• What is needed:
Retype every line from the top of the entries down to the one with "Question. Locate the green", both included, and skip the pictures.

BEGIN

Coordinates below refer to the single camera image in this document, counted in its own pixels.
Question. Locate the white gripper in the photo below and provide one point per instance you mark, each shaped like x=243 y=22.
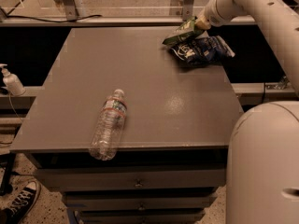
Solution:
x=216 y=18

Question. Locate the green jalapeno chip bag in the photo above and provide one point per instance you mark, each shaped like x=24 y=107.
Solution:
x=186 y=30

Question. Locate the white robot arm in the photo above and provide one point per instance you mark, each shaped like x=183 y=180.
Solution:
x=262 y=176

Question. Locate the blue chip bag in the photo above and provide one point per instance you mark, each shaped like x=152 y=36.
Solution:
x=201 y=52

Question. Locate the clear plastic water bottle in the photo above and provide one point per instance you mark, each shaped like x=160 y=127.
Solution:
x=109 y=127

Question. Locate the grey drawer cabinet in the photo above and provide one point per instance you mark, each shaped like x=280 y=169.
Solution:
x=173 y=150

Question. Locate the white pump sanitizer bottle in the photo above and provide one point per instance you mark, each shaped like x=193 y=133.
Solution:
x=12 y=82

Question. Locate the black canvas sneaker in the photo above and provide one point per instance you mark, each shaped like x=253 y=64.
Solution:
x=22 y=204

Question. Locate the metal frame rail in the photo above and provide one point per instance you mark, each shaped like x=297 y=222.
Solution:
x=91 y=21

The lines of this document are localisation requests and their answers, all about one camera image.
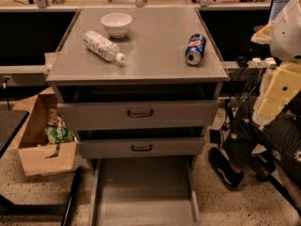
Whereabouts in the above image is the blue pepsi can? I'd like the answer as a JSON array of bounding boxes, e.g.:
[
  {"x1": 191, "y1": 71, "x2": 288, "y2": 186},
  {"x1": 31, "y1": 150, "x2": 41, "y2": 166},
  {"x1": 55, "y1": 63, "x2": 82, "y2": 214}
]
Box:
[{"x1": 185, "y1": 34, "x2": 206, "y2": 66}]

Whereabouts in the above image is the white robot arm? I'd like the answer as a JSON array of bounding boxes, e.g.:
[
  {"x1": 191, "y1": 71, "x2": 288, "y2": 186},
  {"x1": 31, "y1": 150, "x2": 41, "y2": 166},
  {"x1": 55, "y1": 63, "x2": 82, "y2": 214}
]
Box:
[{"x1": 251, "y1": 0, "x2": 301, "y2": 124}]

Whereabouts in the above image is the grey drawer cabinet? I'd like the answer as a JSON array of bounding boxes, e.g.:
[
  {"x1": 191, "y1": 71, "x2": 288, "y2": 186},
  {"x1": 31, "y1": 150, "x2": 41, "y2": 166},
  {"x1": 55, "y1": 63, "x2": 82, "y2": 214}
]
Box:
[{"x1": 45, "y1": 6, "x2": 229, "y2": 162}]

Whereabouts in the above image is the grey top drawer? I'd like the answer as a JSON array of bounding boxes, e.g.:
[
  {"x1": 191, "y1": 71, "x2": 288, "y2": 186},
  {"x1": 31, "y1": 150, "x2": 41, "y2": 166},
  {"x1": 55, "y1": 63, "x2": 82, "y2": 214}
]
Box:
[{"x1": 58, "y1": 100, "x2": 219, "y2": 131}]

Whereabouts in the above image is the grey middle drawer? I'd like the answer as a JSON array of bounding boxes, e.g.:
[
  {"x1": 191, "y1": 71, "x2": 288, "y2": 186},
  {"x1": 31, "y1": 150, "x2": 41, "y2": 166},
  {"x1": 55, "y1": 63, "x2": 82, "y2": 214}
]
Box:
[{"x1": 77, "y1": 137, "x2": 204, "y2": 159}]

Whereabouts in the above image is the grey open bottom drawer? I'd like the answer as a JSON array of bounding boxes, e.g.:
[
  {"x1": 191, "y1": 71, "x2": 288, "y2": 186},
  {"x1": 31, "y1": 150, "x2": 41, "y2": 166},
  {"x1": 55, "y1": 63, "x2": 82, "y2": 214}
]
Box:
[{"x1": 88, "y1": 156, "x2": 199, "y2": 226}]

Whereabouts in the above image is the clear plastic water bottle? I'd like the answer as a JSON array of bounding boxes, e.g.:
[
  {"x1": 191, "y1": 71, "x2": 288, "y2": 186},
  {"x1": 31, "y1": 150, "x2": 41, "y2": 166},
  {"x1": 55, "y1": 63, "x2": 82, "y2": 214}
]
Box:
[{"x1": 83, "y1": 30, "x2": 125, "y2": 63}]

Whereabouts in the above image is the white ceramic bowl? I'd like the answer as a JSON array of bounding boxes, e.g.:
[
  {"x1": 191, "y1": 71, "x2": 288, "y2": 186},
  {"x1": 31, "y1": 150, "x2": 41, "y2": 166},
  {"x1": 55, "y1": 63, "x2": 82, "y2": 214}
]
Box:
[{"x1": 101, "y1": 13, "x2": 133, "y2": 38}]

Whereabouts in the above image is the green snack bag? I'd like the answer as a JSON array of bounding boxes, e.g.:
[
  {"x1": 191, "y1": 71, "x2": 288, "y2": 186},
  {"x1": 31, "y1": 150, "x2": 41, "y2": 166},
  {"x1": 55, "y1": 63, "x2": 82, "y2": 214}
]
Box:
[{"x1": 45, "y1": 127, "x2": 73, "y2": 144}]

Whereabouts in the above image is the black sneaker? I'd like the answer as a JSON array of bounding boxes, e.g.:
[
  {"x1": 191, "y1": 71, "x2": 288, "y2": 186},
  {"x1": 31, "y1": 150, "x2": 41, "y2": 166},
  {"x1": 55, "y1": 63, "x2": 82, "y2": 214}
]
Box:
[{"x1": 208, "y1": 148, "x2": 244, "y2": 190}]

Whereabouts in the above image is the white power strip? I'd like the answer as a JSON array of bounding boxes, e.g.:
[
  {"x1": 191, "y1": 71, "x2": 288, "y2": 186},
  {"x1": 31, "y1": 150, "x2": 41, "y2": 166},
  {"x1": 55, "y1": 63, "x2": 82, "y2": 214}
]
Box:
[{"x1": 247, "y1": 57, "x2": 277, "y2": 68}]

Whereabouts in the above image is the brown cardboard box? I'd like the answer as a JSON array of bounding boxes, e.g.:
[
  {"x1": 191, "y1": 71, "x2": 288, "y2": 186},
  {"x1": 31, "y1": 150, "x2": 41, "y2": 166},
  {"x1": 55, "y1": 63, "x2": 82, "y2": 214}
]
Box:
[{"x1": 11, "y1": 87, "x2": 86, "y2": 176}]

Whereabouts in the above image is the dark patterned trouser leg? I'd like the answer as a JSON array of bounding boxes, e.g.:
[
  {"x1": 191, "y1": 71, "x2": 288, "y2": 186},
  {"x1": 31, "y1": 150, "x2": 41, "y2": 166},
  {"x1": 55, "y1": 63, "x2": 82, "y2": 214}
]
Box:
[{"x1": 224, "y1": 98, "x2": 301, "y2": 183}]

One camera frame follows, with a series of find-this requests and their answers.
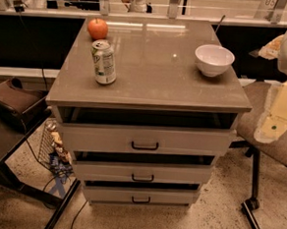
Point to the grey top drawer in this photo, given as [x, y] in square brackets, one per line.
[140, 139]

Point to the grey drawer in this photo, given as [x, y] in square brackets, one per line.
[144, 173]
[140, 139]
[139, 195]

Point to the grey drawer cabinet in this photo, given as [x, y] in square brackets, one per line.
[157, 84]

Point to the grey middle drawer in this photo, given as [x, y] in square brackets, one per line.
[144, 173]

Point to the grey bottom drawer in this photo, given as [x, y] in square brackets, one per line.
[139, 195]

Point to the white green soda can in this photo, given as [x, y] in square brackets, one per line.
[104, 62]

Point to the white bowl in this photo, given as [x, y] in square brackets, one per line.
[213, 60]

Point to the red apple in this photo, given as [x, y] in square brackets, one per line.
[97, 28]

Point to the black side table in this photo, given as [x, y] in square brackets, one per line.
[10, 141]

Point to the brown office chair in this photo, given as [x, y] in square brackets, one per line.
[257, 92]

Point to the wire mesh basket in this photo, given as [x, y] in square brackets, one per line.
[52, 153]

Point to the numbered sign post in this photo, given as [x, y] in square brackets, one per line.
[270, 10]

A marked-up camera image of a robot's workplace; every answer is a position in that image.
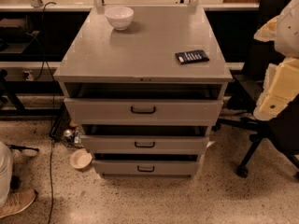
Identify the grey bottom drawer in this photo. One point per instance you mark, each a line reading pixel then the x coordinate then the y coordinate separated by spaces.
pixel 163 168

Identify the grey drawer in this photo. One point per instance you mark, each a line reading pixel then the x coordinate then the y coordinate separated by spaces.
pixel 163 168
pixel 120 144
pixel 143 112

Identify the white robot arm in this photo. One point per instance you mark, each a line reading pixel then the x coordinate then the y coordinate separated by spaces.
pixel 281 82

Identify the grey drawer cabinet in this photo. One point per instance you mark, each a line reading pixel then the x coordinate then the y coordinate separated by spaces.
pixel 140 63

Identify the grey middle drawer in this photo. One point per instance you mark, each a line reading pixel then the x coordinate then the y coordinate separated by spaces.
pixel 120 144

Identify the grey top drawer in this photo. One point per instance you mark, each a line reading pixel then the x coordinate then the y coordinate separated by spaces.
pixel 143 112

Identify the plastic water bottle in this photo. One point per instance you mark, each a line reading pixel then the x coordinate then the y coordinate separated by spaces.
pixel 77 136

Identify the soda can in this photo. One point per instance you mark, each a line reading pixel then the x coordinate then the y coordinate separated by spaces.
pixel 68 135

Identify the beige bowl on floor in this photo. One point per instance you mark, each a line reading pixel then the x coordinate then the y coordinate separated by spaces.
pixel 80 159

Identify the white bowl on cabinet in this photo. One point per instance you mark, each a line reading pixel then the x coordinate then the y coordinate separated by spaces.
pixel 119 18

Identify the black office chair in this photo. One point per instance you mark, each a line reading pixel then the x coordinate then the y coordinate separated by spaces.
pixel 282 130

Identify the black tool on floor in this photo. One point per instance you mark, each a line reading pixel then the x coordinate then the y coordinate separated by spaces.
pixel 26 151

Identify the white trouser leg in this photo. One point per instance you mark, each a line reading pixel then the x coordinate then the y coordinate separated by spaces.
pixel 6 164

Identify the tan sneaker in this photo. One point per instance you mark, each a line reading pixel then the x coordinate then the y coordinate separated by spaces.
pixel 17 202

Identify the wall power outlet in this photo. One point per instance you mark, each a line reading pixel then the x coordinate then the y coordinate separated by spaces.
pixel 28 75

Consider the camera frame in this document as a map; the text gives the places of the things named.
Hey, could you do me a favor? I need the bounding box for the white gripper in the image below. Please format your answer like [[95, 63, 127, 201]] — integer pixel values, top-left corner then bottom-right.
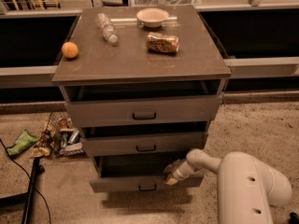
[[164, 160, 195, 186]]

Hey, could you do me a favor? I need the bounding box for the grey bottom drawer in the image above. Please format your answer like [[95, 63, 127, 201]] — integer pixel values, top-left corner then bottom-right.
[[90, 151, 204, 192]]

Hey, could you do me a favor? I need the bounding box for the grey drawer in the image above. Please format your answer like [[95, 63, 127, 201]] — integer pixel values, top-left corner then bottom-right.
[[90, 151, 204, 192], [65, 96, 221, 128], [81, 132, 208, 156]]

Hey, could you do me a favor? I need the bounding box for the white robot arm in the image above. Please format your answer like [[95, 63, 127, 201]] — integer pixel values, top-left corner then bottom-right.
[[164, 149, 292, 224]]

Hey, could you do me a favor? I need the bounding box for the grey middle drawer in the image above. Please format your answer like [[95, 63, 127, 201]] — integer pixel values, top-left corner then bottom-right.
[[81, 132, 208, 156]]

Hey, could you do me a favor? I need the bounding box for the grey top drawer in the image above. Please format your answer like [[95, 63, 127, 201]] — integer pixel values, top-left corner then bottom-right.
[[65, 96, 221, 128]]

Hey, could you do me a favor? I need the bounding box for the grey drawer cabinet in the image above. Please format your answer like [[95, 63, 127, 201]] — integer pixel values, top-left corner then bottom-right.
[[50, 5, 232, 182]]

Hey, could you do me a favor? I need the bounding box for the crushed orange drink can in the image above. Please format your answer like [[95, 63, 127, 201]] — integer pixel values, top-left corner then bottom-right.
[[146, 32, 179, 53]]

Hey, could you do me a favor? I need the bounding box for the black stand leg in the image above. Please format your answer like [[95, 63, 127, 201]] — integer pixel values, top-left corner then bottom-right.
[[0, 157, 46, 224]]

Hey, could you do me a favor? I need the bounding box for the yellow chip bag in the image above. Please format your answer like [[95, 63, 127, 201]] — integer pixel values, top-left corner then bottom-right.
[[31, 147, 50, 158]]

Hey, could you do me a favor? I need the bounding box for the green chip bag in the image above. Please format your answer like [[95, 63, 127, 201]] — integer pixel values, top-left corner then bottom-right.
[[7, 130, 38, 157]]

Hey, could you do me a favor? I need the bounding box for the clear plastic water bottle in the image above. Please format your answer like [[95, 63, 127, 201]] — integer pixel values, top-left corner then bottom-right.
[[95, 13, 119, 44]]

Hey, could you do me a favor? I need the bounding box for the white bowl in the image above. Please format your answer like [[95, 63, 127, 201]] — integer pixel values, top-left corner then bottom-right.
[[136, 8, 169, 28]]

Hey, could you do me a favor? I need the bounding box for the orange ball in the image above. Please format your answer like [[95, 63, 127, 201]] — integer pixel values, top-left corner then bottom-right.
[[62, 42, 78, 59]]

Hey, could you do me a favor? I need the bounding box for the wire basket with trash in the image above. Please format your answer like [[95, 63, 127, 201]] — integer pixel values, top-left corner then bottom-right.
[[45, 112, 85, 157]]

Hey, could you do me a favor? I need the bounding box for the black cable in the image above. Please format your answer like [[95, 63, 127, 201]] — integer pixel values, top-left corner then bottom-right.
[[0, 135, 53, 224]]

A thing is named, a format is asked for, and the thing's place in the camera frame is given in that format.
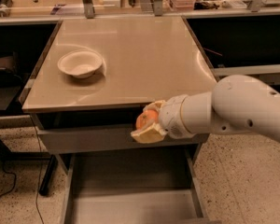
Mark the closed grey top drawer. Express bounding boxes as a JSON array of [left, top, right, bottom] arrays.
[[38, 124, 209, 154]]

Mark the open grey middle drawer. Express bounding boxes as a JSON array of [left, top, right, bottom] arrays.
[[60, 147, 221, 224]]

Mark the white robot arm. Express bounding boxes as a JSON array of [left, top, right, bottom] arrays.
[[131, 75, 280, 144]]

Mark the white paper bowl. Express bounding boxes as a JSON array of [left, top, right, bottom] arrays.
[[57, 50, 103, 78]]

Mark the grey metal post left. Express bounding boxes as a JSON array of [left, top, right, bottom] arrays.
[[82, 0, 94, 19]]

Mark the grey metal post middle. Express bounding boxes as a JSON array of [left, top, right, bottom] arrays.
[[153, 0, 164, 17]]

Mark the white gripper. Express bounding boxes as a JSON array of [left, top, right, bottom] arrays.
[[131, 95, 194, 144]]

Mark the grey drawer cabinet with counter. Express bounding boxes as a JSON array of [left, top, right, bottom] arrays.
[[19, 15, 229, 224]]

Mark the black floor cable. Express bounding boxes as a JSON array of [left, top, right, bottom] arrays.
[[0, 115, 46, 224]]

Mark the black table leg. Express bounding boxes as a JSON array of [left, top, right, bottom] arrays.
[[38, 155, 57, 196]]

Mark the orange fruit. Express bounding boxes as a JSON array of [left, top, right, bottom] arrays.
[[135, 110, 159, 129]]

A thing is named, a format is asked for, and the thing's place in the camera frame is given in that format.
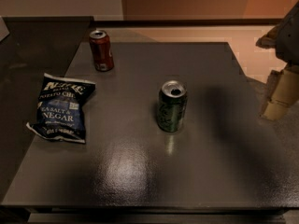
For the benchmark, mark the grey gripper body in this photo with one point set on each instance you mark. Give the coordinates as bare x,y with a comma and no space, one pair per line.
289,36

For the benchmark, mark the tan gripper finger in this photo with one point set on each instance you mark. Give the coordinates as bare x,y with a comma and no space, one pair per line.
281,92
269,40

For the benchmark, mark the green soda can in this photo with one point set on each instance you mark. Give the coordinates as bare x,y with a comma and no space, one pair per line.
172,103

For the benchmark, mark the red soda can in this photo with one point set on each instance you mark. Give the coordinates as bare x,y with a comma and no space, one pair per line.
101,49

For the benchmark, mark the blue chip bag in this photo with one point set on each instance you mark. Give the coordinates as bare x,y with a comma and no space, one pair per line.
59,114

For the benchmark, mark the white paper corner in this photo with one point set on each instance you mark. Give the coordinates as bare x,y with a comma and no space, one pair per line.
4,32

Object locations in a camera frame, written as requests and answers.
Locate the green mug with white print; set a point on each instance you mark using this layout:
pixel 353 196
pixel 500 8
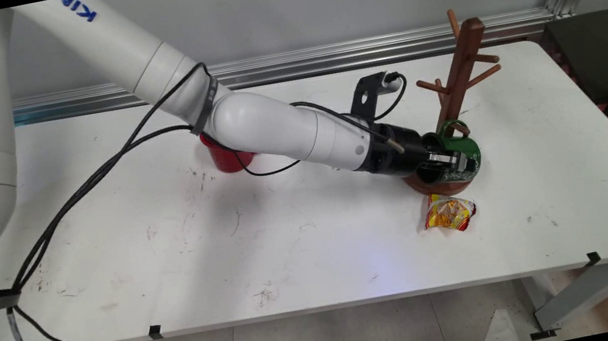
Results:
pixel 471 152

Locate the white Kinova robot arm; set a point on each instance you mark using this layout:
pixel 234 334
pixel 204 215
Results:
pixel 272 126

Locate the black table edge clip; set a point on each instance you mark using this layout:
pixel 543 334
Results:
pixel 594 258
pixel 155 330

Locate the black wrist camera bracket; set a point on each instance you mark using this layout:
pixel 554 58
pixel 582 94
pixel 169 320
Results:
pixel 368 92

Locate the white table leg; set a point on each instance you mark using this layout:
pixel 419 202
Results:
pixel 583 290

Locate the brown wooden mug tree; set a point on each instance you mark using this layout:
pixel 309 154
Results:
pixel 462 64

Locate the yellow red snack packet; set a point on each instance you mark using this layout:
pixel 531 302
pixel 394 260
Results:
pixel 450 214

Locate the red enamel mug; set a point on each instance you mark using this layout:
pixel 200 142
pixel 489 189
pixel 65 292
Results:
pixel 225 160

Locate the horizontal aluminium rail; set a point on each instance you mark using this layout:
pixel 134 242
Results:
pixel 322 59

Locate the black table foot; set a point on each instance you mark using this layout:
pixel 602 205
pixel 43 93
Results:
pixel 543 335

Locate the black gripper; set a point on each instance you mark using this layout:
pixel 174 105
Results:
pixel 399 151

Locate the small white wrist camera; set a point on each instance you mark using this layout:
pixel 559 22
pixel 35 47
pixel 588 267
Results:
pixel 391 80

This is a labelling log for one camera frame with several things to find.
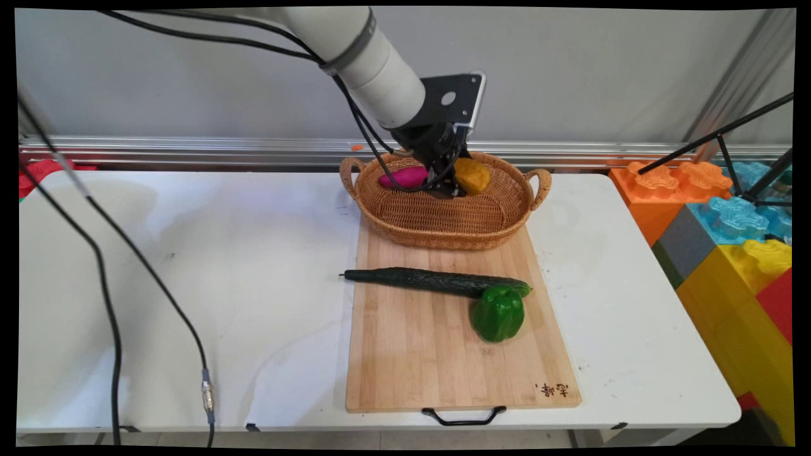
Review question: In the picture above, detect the woven wicker basket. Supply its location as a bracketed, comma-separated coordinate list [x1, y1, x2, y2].
[340, 149, 553, 251]

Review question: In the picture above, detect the black cable with metal connector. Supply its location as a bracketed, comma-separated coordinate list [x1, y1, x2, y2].
[18, 95, 217, 448]

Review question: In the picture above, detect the brown potato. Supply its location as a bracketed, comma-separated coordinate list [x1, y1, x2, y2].
[454, 157, 492, 196]

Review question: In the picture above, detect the bamboo cutting board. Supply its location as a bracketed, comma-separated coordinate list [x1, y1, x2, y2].
[345, 222, 583, 414]

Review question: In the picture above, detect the blue toy block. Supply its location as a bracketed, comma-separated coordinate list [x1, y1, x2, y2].
[686, 161, 793, 247]

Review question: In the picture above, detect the red cloth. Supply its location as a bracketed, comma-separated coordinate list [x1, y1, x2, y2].
[18, 159, 97, 199]

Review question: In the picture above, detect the purple sweet potato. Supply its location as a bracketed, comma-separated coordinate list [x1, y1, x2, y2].
[379, 166, 430, 190]

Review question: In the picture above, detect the green bell pepper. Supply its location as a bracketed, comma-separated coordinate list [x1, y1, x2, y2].
[469, 284, 526, 343]

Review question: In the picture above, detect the black hanging cable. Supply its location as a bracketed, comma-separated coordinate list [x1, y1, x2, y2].
[18, 157, 123, 447]

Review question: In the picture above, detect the black cutting board handle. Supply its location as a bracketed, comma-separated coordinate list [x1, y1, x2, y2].
[422, 406, 508, 427]

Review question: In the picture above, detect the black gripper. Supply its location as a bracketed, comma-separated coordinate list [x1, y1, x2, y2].
[387, 122, 473, 200]

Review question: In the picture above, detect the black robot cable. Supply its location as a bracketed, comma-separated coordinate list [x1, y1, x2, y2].
[95, 9, 458, 194]
[136, 8, 406, 156]

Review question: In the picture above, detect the grey toy block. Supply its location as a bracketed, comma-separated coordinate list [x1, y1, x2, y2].
[652, 205, 718, 290]

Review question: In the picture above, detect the aluminium rail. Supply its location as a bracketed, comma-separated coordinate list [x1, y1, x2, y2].
[18, 134, 793, 172]

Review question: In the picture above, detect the red toy block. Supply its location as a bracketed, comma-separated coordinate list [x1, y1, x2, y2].
[755, 269, 793, 346]

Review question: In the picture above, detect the black tripod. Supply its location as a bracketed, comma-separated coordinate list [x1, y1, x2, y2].
[638, 93, 795, 208]

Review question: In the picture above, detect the dark green cucumber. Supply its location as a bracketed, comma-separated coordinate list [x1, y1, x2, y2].
[340, 267, 533, 300]

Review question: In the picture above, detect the orange toy block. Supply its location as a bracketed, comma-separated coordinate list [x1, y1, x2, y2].
[609, 161, 734, 248]

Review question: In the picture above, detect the yellow toy block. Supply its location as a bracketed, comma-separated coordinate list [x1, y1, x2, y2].
[675, 239, 795, 446]

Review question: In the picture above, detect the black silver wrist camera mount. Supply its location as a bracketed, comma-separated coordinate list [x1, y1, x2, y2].
[418, 71, 488, 130]

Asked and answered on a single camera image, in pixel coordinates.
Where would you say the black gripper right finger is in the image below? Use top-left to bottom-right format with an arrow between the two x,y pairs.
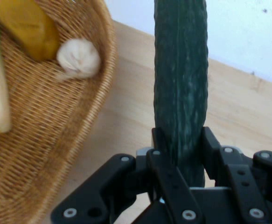
201,127 -> 272,224

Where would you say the wooden cutting board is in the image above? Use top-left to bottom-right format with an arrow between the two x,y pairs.
54,20 -> 272,224

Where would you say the woven wicker basket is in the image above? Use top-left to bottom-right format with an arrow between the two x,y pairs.
0,0 -> 118,224

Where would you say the dark green toy cucumber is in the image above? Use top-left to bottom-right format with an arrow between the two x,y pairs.
153,0 -> 209,189

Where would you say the white toy garlic bulb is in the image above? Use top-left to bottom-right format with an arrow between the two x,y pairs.
56,38 -> 102,81

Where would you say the yellow orange toy vegetable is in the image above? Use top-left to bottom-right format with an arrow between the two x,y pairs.
0,0 -> 60,62

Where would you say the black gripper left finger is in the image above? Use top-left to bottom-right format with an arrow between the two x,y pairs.
50,127 -> 206,224

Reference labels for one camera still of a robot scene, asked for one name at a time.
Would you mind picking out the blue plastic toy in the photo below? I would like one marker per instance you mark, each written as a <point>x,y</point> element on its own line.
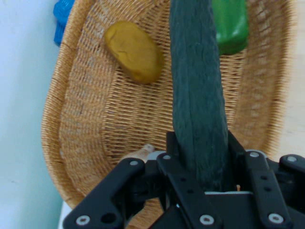
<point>60,23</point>

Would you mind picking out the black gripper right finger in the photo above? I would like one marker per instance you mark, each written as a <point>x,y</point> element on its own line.
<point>262,186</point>

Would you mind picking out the woven wicker basket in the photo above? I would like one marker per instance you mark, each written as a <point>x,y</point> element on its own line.
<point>95,107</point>

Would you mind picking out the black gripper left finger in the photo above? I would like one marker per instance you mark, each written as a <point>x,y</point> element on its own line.
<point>107,190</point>

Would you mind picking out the brown potato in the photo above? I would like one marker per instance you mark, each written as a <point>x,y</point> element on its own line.
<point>133,52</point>

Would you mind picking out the green bell pepper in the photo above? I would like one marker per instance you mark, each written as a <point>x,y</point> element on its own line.
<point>231,26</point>

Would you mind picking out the pale garlic bulb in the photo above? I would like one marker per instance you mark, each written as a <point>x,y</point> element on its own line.
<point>140,153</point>

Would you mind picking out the dark green cucumber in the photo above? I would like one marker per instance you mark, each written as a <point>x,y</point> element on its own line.
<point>195,83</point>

END

• Response:
Coordinates below refer to the single camera image in this document, counted in its own pixels.
Question. Locate the white gripper in the photo below and provide one point per instance you mark, each shaped like x=243 y=22.
Solution:
x=216 y=18

Question. Locate the green jalapeno chip bag in the photo above and provide one point per instance you mark, each shaped like x=24 y=107.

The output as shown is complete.